● Data extract:
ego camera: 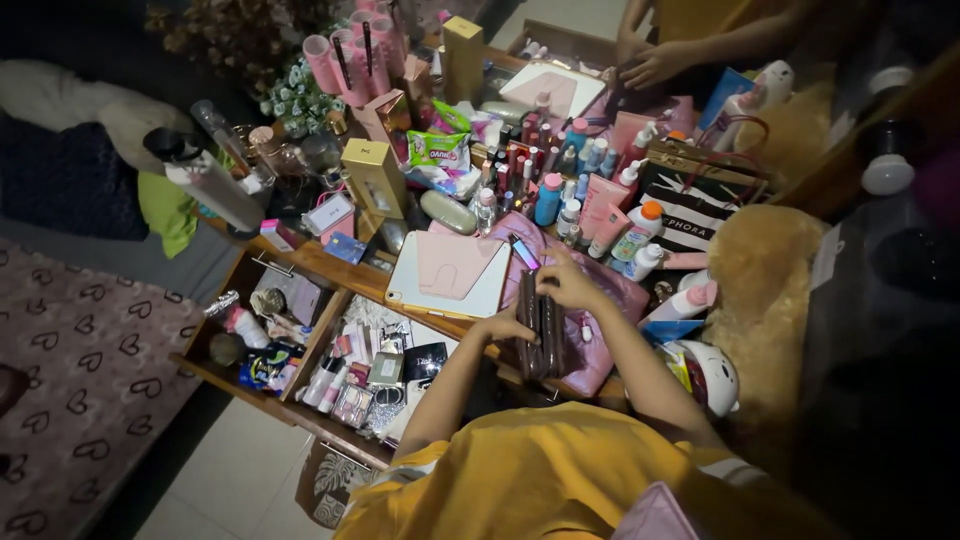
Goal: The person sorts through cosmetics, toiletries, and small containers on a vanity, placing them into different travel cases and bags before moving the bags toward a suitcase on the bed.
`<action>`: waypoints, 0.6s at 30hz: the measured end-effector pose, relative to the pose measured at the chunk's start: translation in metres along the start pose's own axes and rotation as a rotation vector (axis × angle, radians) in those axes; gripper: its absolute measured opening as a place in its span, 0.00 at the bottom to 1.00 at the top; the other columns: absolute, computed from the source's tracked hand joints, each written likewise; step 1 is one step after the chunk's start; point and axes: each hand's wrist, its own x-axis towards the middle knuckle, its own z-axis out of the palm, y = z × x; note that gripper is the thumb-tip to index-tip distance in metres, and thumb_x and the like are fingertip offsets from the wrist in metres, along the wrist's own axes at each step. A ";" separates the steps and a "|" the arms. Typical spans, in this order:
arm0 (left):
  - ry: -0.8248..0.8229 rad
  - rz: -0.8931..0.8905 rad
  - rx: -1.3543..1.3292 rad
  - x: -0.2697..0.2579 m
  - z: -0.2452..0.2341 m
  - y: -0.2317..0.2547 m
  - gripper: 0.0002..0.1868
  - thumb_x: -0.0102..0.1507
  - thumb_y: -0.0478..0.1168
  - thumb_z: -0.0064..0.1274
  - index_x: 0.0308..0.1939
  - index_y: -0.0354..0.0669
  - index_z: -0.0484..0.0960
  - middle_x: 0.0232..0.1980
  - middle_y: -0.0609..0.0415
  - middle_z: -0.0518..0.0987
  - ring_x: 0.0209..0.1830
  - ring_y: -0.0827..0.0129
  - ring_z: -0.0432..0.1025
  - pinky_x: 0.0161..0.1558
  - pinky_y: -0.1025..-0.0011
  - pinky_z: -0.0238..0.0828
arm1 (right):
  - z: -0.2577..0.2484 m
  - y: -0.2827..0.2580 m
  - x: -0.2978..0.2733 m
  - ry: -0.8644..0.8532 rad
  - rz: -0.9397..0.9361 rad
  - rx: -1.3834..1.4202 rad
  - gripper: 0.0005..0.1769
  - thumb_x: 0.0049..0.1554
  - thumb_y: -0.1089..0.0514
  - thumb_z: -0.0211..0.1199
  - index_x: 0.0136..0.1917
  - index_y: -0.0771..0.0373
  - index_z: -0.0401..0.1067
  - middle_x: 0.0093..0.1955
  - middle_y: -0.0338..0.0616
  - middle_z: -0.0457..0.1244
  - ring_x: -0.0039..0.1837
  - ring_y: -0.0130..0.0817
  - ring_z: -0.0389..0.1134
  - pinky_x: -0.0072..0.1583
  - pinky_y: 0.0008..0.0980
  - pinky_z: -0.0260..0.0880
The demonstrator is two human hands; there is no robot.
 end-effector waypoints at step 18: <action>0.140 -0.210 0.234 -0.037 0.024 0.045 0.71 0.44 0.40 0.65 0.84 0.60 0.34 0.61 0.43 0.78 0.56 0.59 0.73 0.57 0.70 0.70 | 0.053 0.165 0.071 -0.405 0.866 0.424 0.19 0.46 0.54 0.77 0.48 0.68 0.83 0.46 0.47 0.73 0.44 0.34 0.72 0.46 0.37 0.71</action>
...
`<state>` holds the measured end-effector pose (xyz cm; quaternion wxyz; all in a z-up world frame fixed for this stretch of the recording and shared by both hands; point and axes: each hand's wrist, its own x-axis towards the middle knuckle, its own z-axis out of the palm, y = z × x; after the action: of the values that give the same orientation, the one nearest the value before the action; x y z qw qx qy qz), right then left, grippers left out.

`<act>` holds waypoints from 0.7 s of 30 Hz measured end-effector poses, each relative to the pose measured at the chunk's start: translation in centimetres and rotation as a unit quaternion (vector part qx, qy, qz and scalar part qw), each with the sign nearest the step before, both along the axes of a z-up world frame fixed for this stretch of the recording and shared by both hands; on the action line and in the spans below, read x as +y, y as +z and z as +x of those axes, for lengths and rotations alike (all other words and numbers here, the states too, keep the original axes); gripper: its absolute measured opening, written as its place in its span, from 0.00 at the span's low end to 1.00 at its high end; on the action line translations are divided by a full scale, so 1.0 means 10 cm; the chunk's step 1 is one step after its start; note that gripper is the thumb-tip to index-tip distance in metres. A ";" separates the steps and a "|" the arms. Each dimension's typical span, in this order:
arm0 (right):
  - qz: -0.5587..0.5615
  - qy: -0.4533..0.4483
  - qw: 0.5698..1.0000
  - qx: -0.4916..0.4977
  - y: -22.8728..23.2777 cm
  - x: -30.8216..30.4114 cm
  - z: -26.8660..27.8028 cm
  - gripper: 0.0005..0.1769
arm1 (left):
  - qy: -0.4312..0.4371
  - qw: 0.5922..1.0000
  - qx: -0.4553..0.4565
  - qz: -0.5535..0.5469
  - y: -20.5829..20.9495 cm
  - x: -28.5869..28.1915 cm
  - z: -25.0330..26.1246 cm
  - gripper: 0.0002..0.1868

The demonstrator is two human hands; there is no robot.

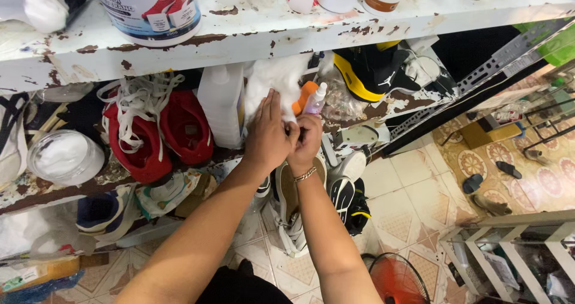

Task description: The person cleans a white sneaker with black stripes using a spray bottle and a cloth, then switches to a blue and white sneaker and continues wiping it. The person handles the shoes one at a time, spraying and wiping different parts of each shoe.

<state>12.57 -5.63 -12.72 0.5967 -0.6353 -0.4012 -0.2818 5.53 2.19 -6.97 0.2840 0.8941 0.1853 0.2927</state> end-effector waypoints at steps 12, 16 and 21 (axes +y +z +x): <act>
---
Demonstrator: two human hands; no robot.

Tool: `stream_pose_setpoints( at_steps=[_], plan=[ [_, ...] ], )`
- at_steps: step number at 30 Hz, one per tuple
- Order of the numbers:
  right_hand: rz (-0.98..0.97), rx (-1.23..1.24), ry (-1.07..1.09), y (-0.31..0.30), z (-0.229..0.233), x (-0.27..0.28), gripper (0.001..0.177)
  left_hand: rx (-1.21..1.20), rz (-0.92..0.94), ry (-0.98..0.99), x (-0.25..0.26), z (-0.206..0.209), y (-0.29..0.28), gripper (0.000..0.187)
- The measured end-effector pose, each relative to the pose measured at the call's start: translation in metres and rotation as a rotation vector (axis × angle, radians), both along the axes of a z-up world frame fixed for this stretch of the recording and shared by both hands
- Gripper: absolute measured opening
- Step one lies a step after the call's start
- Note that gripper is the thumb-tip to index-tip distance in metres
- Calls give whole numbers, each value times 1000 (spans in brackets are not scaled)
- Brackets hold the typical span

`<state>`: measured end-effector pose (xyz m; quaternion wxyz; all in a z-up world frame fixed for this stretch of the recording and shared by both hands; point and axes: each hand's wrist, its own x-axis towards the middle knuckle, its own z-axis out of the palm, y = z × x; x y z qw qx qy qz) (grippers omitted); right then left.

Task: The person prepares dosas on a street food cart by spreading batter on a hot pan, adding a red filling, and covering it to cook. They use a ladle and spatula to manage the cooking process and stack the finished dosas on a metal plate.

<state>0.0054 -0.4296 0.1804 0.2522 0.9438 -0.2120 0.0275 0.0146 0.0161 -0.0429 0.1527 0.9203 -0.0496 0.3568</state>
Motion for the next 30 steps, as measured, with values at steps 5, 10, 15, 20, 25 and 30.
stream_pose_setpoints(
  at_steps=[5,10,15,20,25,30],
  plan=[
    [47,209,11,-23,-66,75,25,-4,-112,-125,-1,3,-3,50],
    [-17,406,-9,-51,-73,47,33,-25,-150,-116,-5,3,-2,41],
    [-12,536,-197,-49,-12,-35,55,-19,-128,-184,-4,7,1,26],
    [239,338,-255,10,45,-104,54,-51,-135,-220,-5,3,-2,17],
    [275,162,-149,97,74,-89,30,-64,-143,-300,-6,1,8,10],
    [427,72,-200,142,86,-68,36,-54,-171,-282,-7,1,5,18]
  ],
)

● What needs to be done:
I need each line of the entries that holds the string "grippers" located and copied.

● Response for this exercise:
`<state>` holds the measured end-effector pose (xyz cm; quaternion wxyz; all in a z-up world frame fixed for this stretch of the recording and shared by both hands; point and axes: each hand's wrist, its own x-axis towards the middle knuckle, its own z-axis out of the palm, y = z × x; after the action: of the values that give the same orientation, the one nearest the value before the action; x y z qw qx qy qz), right then left, grippers left out.
`<state>`: measured end-effector pose (xyz m; quaternion wxyz; all in a z-up world frame fixed for this stretch of the recording and shared by both hands; point and axes: each hand's wrist, its own x-axis towards the middle knuckle, its own z-axis out of the palm, y = z × x; x y z qw qx qy qz) (grippers omitted); right then left.

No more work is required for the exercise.